Segment Start: THE DATA
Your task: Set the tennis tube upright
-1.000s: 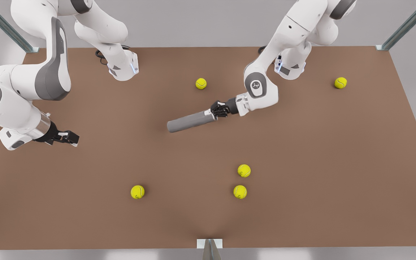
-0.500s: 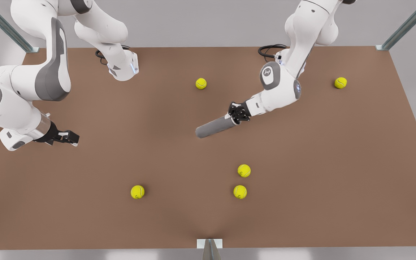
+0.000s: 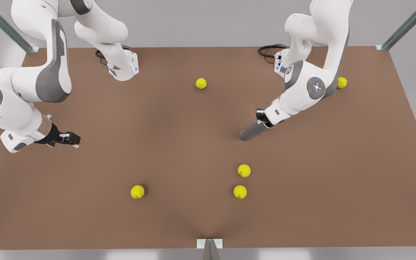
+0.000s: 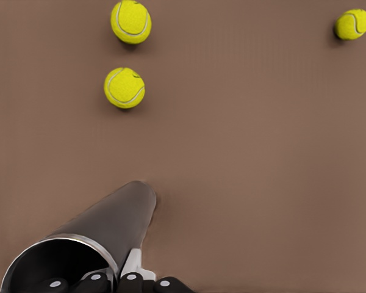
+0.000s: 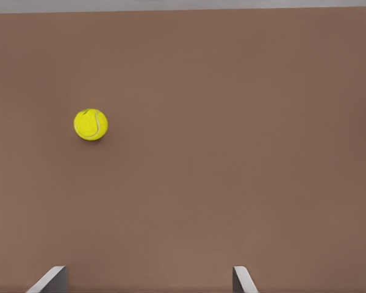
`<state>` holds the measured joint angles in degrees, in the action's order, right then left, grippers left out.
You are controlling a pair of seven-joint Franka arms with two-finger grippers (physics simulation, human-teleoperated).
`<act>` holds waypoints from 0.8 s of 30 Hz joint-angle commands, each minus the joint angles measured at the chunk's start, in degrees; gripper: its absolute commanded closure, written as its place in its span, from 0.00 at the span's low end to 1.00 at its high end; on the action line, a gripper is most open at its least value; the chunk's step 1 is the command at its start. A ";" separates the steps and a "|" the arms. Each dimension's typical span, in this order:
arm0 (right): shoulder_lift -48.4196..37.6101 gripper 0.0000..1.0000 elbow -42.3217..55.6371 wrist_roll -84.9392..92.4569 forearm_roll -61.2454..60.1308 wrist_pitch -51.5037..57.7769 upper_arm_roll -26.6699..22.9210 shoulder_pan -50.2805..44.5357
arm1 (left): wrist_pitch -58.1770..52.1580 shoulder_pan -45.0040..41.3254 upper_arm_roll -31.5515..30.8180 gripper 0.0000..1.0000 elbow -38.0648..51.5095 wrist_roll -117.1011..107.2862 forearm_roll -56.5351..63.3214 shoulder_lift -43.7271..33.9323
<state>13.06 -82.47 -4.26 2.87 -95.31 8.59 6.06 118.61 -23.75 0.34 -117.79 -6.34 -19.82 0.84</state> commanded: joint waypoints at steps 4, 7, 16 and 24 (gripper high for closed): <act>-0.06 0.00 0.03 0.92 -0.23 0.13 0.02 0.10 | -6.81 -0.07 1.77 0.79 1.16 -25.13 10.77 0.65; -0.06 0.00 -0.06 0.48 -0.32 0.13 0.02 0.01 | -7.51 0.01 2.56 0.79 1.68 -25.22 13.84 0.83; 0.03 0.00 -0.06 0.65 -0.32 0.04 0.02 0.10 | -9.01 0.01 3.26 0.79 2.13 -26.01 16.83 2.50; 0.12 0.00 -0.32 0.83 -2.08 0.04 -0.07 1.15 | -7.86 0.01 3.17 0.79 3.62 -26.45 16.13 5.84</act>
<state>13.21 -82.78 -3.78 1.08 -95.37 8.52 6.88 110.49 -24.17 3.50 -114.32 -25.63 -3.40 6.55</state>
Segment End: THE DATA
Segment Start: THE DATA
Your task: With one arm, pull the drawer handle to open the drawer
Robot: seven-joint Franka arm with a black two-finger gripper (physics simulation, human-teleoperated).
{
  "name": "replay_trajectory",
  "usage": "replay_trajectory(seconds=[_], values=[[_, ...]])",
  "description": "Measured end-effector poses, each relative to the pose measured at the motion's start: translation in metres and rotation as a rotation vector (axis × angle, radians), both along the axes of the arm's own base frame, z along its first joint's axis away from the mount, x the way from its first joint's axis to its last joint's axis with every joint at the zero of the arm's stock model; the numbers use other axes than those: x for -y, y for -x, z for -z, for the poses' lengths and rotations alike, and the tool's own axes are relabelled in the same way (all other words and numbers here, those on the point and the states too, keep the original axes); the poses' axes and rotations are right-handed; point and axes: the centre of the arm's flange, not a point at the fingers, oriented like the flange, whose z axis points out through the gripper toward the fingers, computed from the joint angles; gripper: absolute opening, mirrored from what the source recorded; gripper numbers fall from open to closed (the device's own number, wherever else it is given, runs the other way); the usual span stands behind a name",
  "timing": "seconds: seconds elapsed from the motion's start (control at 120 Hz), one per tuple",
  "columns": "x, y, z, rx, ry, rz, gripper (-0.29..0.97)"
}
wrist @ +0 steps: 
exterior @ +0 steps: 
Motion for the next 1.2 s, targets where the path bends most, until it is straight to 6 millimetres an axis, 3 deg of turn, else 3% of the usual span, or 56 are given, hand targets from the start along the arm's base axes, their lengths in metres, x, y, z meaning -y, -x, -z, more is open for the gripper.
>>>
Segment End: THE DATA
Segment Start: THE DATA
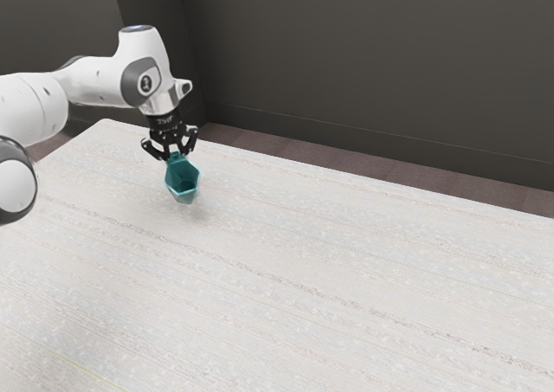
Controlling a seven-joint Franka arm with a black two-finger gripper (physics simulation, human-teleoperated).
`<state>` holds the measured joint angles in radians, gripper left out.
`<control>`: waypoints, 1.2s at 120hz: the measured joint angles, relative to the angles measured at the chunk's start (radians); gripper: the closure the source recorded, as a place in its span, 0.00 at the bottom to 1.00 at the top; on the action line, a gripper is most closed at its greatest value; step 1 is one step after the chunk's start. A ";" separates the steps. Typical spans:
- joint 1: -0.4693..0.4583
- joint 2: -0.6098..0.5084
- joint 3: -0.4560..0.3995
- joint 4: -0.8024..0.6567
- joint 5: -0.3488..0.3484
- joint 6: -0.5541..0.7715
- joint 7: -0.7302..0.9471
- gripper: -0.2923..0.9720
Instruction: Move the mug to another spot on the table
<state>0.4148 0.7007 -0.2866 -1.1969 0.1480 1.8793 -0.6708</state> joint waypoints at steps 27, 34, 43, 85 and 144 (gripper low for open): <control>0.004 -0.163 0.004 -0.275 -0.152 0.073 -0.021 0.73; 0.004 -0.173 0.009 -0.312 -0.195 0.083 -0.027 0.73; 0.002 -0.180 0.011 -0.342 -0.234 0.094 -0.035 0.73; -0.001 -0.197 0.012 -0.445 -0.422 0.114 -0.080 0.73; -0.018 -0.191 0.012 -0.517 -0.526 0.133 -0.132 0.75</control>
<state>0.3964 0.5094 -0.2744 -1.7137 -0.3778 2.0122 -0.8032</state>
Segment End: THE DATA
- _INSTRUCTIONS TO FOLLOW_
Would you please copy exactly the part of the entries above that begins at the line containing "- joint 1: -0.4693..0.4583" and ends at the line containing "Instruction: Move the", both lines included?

- _TASK OUTPUT_
- joint 1: -0.4693..0.4583
- joint 2: -0.6098..0.5084
- joint 3: -0.4560..0.3995
- joint 4: -0.8024..0.6567
- joint 5: -0.3488..0.3484
- joint 6: -0.5541..0.7715
- joint 7: -0.7302..0.9471
- gripper: -0.2923..0.9720
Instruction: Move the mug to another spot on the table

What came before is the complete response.